For two of four nights last week, I have attended high school voice and choir recitals that featured Broadway show tunes, nearly four and a half hours of them. I don't want to hear any more show tunes any time soon, except perhaps those sung by my son or daughter. It's like being locked in the room and being forced to watch American Idol. So over the top. Missing subtlety. Don't get me wrong. There are some great show tunes and great voices. But.

(But you can't use "but" like that can you, dangling there at the end of a paragraph, all alone? Can you?)

The last couple of days I listened to melancholy, angst-ridden, world-weary, and sometimes angry and bitter singer-songwriters during drive time, all plucking away on their guitars, strumming like the pull of a brush through unkempt hair. I even listened to some spout socially conscious songs that I generally disdain just so I could feel good and mad at them for mixing politics and good music. I loved it. I felt better, cleansed. It was an antidote for all that peppiness.

You see, "Wicked" grows tiresome. During a rendition of "Aquarius" I was so embarrassed for the young woman I had to look down. I fiddled with my phone. And "Son of a Preacher Man," from Pulp Fiction? I fiddled with my phone some more. I didn't even like it when Dusty Springfield did it.

The Kinks ridiculed the whole broadway/american idol/showbiz dream in that great album of social critique, Everybody's In Showbiz, which in 1972 referred mostly to the life of a rock star or a movie star. In "Celluloid Heroes," they sing "I wish my life was a non-stop hollywood movie-show,/ a fantasy world of celluloid villains and heroes,/ because celluloid heroes never feel any pain,/ and celluloid heroes never really die." Everybody wants to be a star. Everyone is celebrity-obssessed. Everyone wants to live on beyond themselves. Everybody wants something more. Everybody wants. . . something. But.

But hold on a minute. Am I just a cranky 50-something irritated by having to sit so long in a hard chair? Yes, I suppose so. But.

But something is different here. When I was a kid I wanted to be a super hero and, later, a rock star.  My best friend and I tied towels around our necks and lurked about the neighborhood at night, ran faster than we thought we could, maybe even flew for a couple seconds.  As a teenager, I plugged in a moth-eaten tube amp and a Les Paul Gibson inherited from my Dad and played the biggest, loudest, fuzziest no-good chords I could find.  (My friend's dad said maybe I should keep my day job, and he was right.)  But I didn't really think I had a shot at super-heroeing or rock stardom, and it certainly wasn't for public consumption. It was a fun game of pretend.  It was in my head, a wonderful fantasy.  Yet surveys show that these days high-schoolers have off-the-chart unrealistic expectations of what life can hold for them.  Many will not earn any superlatives, much less achieve stardom (unless you count their Facebook page), will not be celebrated nationally, regionally, or locally.  The desire to be recognized and noticed is a human impulse but one that is ultimately dehumanizing, a great contraction of human life to image and persona.

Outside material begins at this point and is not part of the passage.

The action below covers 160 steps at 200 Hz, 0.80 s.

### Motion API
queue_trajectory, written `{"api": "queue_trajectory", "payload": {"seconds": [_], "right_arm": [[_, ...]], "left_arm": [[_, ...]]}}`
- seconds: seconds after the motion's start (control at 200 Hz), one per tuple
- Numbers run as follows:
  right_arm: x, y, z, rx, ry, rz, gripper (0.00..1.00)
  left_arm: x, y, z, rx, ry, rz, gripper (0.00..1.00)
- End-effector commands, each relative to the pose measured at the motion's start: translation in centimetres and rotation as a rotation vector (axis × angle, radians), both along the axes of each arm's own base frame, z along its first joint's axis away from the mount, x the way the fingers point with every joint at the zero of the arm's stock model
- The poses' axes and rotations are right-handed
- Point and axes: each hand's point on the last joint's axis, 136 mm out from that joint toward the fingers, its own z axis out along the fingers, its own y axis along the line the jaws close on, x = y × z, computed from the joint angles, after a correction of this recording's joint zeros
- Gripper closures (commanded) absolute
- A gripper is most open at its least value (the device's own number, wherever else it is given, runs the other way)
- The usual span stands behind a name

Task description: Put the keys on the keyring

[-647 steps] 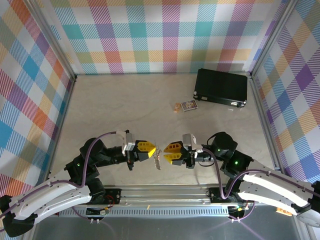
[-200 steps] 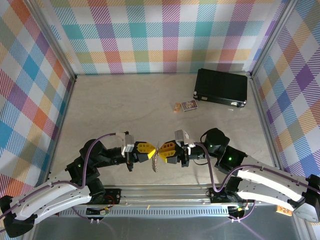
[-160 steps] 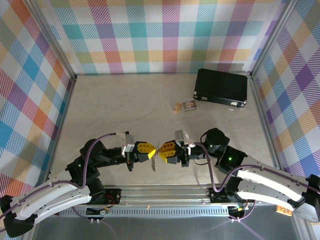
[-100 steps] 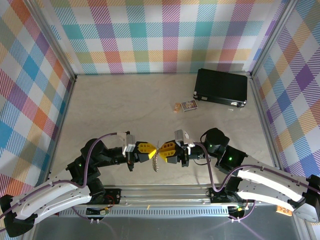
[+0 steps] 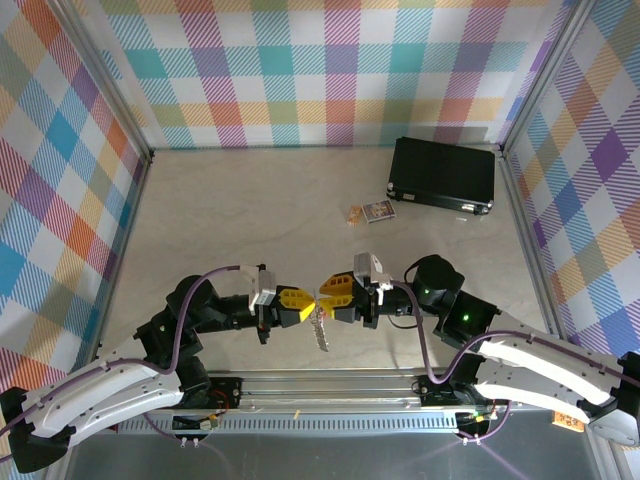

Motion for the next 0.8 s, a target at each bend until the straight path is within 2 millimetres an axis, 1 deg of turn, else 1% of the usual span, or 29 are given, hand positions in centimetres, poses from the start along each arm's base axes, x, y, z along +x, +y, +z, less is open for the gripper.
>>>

You know, I'm not even that celebrated here at home.  

But.

But I am loved.  I know that.  I also know that the Maker of the universe, the One who need not have noticed me, did in fact make me in His image and is at work redeeming His image in me, making me more human, more of who He intended me to be.  It's a long project, and one I could be more cooperative with than I am.  And yet what an amazing hope that my life is not contracting into some media-shaped image but expanding into the fullness of who God made me to be.  Now that's a wicked work of love.

My daughter sang a tune from The Addams Family. Now that's different. She was beautiful.  She's a rock star and super-hero all in one.  But.